Information supplied START

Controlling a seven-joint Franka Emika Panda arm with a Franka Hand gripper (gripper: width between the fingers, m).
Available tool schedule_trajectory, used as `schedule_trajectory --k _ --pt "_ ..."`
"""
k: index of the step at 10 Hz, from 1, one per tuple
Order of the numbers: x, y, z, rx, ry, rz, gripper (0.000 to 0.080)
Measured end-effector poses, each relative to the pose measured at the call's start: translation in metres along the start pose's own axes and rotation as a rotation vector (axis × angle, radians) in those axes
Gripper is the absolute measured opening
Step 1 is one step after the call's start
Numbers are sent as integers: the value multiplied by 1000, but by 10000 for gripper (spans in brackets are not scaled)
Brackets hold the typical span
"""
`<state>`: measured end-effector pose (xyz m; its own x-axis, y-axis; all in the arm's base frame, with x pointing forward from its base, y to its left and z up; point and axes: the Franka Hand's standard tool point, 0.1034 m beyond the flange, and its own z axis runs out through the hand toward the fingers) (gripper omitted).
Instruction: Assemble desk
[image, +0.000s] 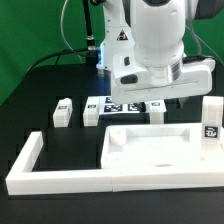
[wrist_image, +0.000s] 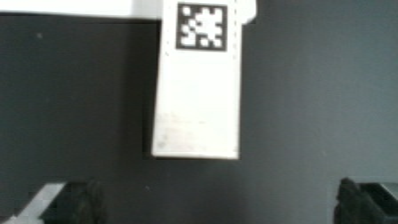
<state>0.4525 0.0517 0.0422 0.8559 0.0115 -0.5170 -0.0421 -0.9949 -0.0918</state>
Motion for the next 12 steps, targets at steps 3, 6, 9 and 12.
schedule_trajectory --k 3,6,9,12 --pt "1 2 12 14 -219 15 649" --pt "1 3 18 15 -391 60 649" --pt "0 6 27 12 -414 77 649" --pt "1 9 38 6 -435 106 649"
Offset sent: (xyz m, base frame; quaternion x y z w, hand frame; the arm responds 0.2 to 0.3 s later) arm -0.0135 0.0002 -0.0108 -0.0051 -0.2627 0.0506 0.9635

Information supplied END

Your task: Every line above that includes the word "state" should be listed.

Task solution:
`<state>`: measured end-effector pose (xyz m; its own x-axis, y-axis; all in the arm's base frame, with x pointing forward from its base, y to its left and z up; point and axes: the Franka Hand's standard tool point, 0.1034 m beyond the flange, and its own z axis runs out through the hand toward the fingers) (gripper omitted).
<state>0.4525 0.0517 0.0422 0.8559 0.0115 -0.5170 -0.0421 -0.9949 -0.0918</state>

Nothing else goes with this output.